**DIRECTIONS FOR THIS TASK**:
Nothing in the records should be left out; transcribe them exactly.

**RECORDS TO PROCESS**:
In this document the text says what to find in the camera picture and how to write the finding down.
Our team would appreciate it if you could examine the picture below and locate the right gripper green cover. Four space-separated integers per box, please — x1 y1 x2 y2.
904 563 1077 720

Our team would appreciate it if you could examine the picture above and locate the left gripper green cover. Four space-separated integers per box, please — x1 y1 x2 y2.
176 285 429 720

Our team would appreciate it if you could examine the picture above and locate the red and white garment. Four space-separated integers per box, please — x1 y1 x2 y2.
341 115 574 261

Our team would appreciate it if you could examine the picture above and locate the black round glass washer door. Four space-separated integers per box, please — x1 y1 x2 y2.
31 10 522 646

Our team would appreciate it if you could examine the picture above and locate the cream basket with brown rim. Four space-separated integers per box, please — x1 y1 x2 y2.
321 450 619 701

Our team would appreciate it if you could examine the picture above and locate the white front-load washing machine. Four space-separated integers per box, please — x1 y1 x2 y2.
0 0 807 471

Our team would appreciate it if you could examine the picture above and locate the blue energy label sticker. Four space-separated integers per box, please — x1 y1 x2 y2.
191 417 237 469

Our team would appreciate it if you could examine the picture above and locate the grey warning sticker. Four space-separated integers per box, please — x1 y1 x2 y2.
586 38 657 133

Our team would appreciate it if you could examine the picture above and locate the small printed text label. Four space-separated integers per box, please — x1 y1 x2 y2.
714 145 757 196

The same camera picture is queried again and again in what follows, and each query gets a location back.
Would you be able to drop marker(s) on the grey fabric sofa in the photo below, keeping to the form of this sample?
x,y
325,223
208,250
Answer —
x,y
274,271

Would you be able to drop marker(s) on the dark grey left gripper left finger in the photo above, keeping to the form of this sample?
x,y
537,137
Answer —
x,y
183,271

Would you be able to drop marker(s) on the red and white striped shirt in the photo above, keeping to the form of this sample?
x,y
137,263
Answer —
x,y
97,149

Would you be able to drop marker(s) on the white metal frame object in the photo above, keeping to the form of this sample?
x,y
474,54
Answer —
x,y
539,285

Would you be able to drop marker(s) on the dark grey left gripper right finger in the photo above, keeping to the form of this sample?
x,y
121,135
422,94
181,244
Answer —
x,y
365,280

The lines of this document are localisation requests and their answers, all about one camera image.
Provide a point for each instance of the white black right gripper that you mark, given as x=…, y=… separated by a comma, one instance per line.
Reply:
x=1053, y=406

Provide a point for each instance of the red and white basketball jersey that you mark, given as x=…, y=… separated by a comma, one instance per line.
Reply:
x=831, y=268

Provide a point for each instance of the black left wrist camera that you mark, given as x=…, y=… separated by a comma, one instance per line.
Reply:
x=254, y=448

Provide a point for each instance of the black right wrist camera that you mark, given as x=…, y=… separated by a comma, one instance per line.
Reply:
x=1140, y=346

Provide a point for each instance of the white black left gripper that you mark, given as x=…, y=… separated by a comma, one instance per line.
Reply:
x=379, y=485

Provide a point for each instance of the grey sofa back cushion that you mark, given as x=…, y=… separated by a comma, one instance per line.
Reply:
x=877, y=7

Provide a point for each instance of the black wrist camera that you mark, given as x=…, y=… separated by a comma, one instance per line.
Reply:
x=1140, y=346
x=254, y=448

**ANSWER TO THIS TASK**:
In this document the text says what to find in the camera picture and how to write the finding down.
Our team would appreciate it if you could examine the picture below and locate the right gripper green cover. Four space-separated integers per box, please — x1 y1 x2 y2.
904 563 1077 720

Our team would appreciate it if you could examine the picture above and locate the left gripper green cover. Four space-separated integers per box, please — x1 y1 x2 y2.
176 285 429 720

Our team would appreciate it if you could examine the picture above and locate the red and white garment. Four space-separated integers per box, please — x1 y1 x2 y2.
341 115 574 261

Our team would appreciate it if you could examine the picture above and locate the black round glass washer door. Four space-separated integers per box, please — x1 y1 x2 y2.
31 10 522 646

Our team would appreciate it if you could examine the picture above and locate the cream basket with brown rim. Four space-separated integers per box, please — x1 y1 x2 y2.
321 450 619 701

Our team would appreciate it if you could examine the picture above and locate the white front-load washing machine. Four space-separated integers per box, please — x1 y1 x2 y2.
0 0 807 471

Our team would appreciate it if you could examine the picture above and locate the blue energy label sticker. Four space-separated integers per box, please — x1 y1 x2 y2.
191 417 237 469

Our team would appreciate it if you could examine the picture above and locate the grey warning sticker. Four space-separated integers per box, please — x1 y1 x2 y2.
586 38 657 133

Our team would appreciate it if you could examine the picture above and locate the small printed text label. Four space-separated integers per box, please — x1 y1 x2 y2.
714 145 757 196

The same camera picture is queried again and again in what follows, and each query gets a location back.
Would you be able to drop marker(s) on the grey fabric sofa in the photo below, keeping to the form of this sample?
x,y
325,223
208,250
Answer —
x,y
274,271

Would you be able to drop marker(s) on the dark grey left gripper left finger in the photo above, keeping to the form of this sample?
x,y
537,137
Answer —
x,y
183,271

Would you be able to drop marker(s) on the red and white striped shirt in the photo above, keeping to the form of this sample?
x,y
137,263
Answer —
x,y
97,149

Would you be able to drop marker(s) on the white metal frame object in the photo above, keeping to the form of this sample?
x,y
474,54
Answer —
x,y
539,285

Would you be able to drop marker(s) on the dark grey left gripper right finger in the photo above, keeping to the form of this sample?
x,y
121,135
422,94
181,244
Answer —
x,y
365,280

The lines of this document are localisation requests and their answers, all about one camera image.
Provide a point for each instance of the white black right gripper that you mark, given as x=…, y=… separated by a comma, one instance per line.
Reply:
x=1053, y=406

Provide a point for each instance of the red and white basketball jersey that you mark, given as x=…, y=… separated by a comma, one instance per line.
Reply:
x=831, y=268

Provide a point for each instance of the black left wrist camera that you mark, given as x=…, y=… separated by a comma, one instance per line.
Reply:
x=254, y=448

Provide a point for each instance of the black right wrist camera that you mark, given as x=…, y=… separated by a comma, one instance per line.
Reply:
x=1140, y=346

Provide a point for each instance of the white black left gripper that you mark, given as x=…, y=… separated by a comma, one instance per line.
Reply:
x=379, y=485

Provide a point for each instance of the grey sofa back cushion that you mark, given as x=…, y=… separated by a comma, one instance per line.
Reply:
x=877, y=7

Provide a point for each instance of the black wrist camera that you mark, given as x=…, y=… separated by a comma, one instance per line.
Reply:
x=1140, y=346
x=254, y=448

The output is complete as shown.